Coco and Mexican Culture
Posted on November 29, 2017 at 3:57 pm
Slate has a great guide to the cultural references in “Coco” that people who are not of Mexican heritage might miss. (Note that co-director Lee Unkrich has responded to one of the points in the Slate article, saying that the use of both Dia dos Muertos and Dia de los Muertos was intentional to reflect the support for both they found in their research.
And this piece by Manuel Betancort about watching “Coco” with a Spanish language soundtrack made me sorry I don’t speak Spanish. He says that “Coco” is “Pixar’s most culturally specific movie in their lauded pantheon.”
Here at last was the kind of dubbing that didn’t feel like it was mangling, or weirdly bending the original into something it was not. It just had its characters talking (and singing) in the very language they were meant to speak. There’s a difference, for example, in hearing Miguel’s family talk about ofrendas (a word that always feels like it’s being italicized by its voice performers when speaking English, eager as they surely are to make it clear it’s a Spanish expression many may not be familiar with), and quite another to see that word just roll along in dialogue that doesn’t needlessly highlight it.

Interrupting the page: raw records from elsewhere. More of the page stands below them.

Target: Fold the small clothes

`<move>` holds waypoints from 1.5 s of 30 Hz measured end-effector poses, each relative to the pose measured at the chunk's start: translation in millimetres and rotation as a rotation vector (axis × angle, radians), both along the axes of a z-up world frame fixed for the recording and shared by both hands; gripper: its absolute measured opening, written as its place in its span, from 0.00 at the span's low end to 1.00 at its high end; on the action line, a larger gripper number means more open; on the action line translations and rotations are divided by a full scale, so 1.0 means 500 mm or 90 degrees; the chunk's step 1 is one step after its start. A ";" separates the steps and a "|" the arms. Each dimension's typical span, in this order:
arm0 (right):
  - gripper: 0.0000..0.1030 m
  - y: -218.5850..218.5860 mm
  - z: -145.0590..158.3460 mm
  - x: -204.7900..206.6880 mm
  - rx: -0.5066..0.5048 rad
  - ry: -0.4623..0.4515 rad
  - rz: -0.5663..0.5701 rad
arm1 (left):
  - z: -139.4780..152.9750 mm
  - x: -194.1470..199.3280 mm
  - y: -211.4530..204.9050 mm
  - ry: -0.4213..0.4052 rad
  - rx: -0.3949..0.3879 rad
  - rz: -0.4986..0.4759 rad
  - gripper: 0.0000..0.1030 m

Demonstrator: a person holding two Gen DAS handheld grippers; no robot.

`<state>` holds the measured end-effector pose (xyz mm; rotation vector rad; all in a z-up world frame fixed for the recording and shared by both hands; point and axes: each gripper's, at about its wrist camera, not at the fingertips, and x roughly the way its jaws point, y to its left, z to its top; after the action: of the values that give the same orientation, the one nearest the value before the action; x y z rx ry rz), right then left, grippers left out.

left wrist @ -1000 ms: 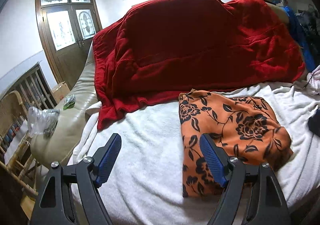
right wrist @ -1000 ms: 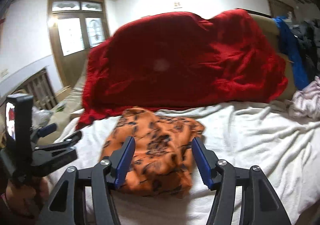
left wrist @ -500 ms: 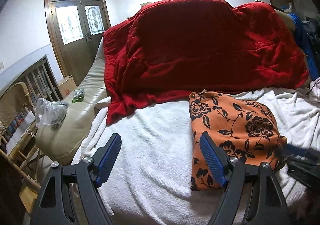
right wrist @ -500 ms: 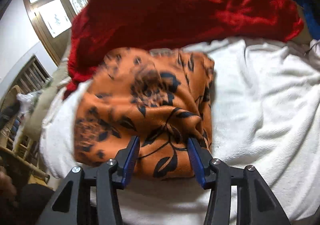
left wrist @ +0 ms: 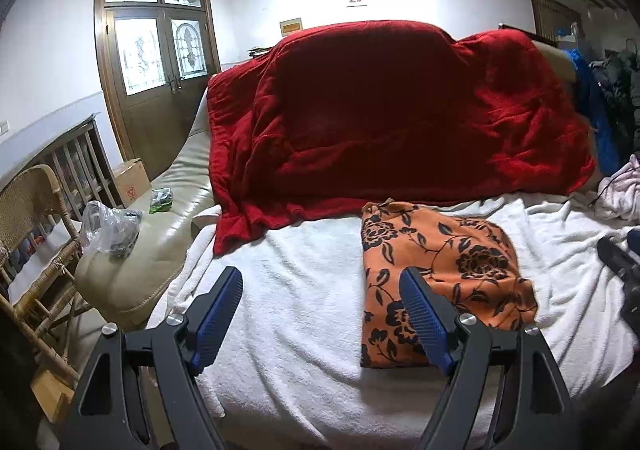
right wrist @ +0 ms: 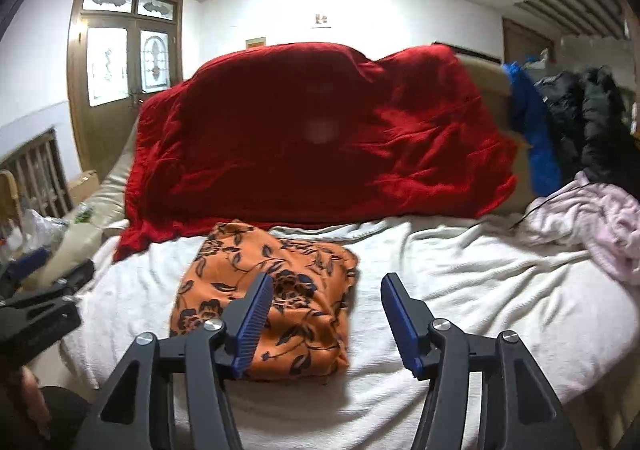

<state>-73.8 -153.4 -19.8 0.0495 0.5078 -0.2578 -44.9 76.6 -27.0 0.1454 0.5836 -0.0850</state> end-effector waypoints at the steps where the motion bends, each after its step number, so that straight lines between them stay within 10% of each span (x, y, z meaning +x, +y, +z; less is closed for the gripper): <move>1: 0.59 0.003 -0.001 -0.003 0.000 0.004 0.000 | 0.006 -0.009 0.002 -0.004 -0.003 0.004 0.79; 45: 0.59 0.078 0.036 -0.042 -0.011 -0.041 0.029 | 0.052 -0.086 0.012 -0.041 -0.021 -0.035 0.79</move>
<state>-94.8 -114.4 -2.1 0.0298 0.4426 -0.2149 -87.7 82.3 -1.1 0.1314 0.5136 -0.1420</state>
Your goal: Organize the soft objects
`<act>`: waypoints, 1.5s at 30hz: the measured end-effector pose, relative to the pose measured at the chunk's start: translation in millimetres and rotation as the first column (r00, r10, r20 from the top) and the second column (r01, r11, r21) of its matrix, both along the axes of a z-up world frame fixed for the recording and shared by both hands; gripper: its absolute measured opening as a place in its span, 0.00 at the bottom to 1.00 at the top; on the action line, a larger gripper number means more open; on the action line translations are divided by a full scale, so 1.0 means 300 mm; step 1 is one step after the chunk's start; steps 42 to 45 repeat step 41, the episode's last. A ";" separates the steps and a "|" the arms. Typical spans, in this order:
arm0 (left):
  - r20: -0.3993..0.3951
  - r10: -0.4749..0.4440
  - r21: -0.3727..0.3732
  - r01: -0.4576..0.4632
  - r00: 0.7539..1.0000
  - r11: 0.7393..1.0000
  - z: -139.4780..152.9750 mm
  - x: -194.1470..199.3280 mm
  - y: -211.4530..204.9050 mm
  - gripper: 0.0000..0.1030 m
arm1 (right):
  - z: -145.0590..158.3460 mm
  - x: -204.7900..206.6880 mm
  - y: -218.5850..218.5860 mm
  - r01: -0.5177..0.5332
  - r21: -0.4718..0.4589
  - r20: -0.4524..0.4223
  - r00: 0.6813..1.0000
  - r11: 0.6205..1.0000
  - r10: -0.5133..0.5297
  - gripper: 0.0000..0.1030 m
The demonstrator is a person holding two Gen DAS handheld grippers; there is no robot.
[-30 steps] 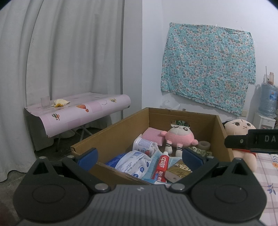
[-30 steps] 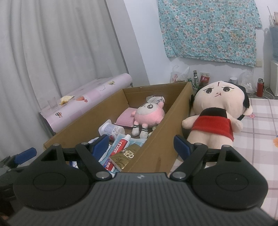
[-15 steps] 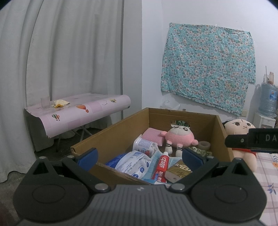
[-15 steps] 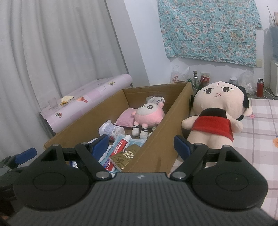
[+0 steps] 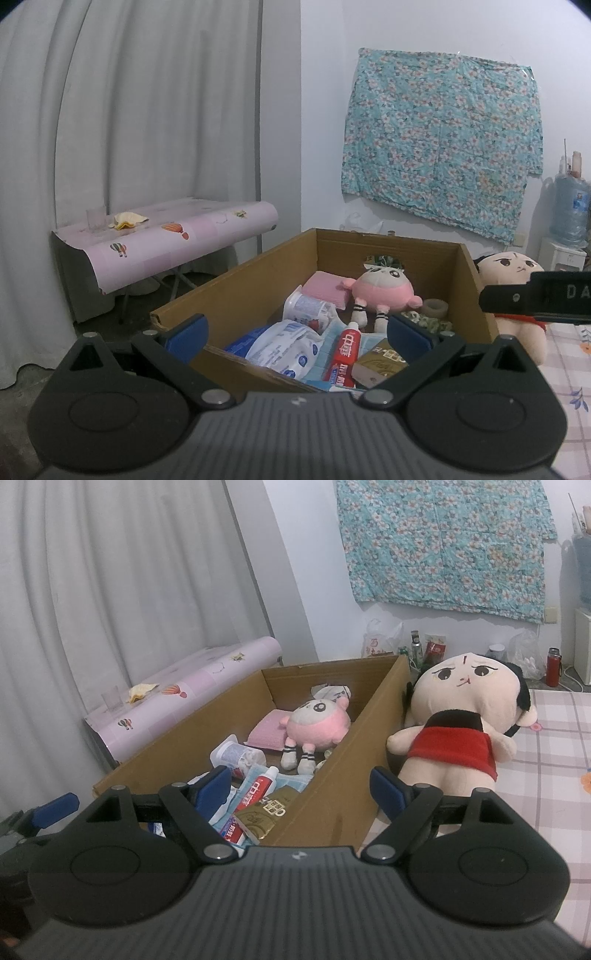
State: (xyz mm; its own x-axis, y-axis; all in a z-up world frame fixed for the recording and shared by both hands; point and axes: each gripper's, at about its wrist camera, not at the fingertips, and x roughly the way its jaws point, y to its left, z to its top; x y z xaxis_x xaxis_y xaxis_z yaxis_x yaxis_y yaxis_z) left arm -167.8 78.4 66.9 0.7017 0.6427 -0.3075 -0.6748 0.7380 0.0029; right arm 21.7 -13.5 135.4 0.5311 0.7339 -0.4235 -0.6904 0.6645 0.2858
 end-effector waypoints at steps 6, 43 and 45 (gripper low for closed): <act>0.000 -0.001 0.002 0.001 1.000 1.000 -0.002 0.000 0.003 1.00 | -0.004 -0.004 -0.001 -0.002 -0.002 -0.006 1.000 1.000 0.002 0.80; -0.022 -0.025 0.009 0.026 0.999 1.000 -0.009 0.017 0.007 1.00 | 0.007 0.006 -0.025 0.011 0.009 -0.007 1.000 1.000 -0.011 0.81; -0.022 -0.025 0.009 0.026 0.999 1.000 -0.009 0.017 0.007 1.00 | 0.007 0.006 -0.025 0.011 0.009 -0.007 1.000 1.000 -0.011 0.81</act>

That’s perhaps even truer when it comes to Hector, the bumbling skeleton that Miguel befriends while in the Land of the Dead, and to Ernesto de la Cruz, the famed musical legend the musically inclined young boy admires and hopes to find while in that fantastical world. The former may be voiced by García Bernal in both versions (he’s one of a handful of actors who made good use of his bilingualism to score a double gig) but the latter, played by Benjamin Bratt, was dubbed by Marco Antonio Solís. And not to diminish Bratt’s singing abilities, but it truly is something else to hear the Pedro Infante-like character be portrayed by one of Mexico’s most recognizable voices.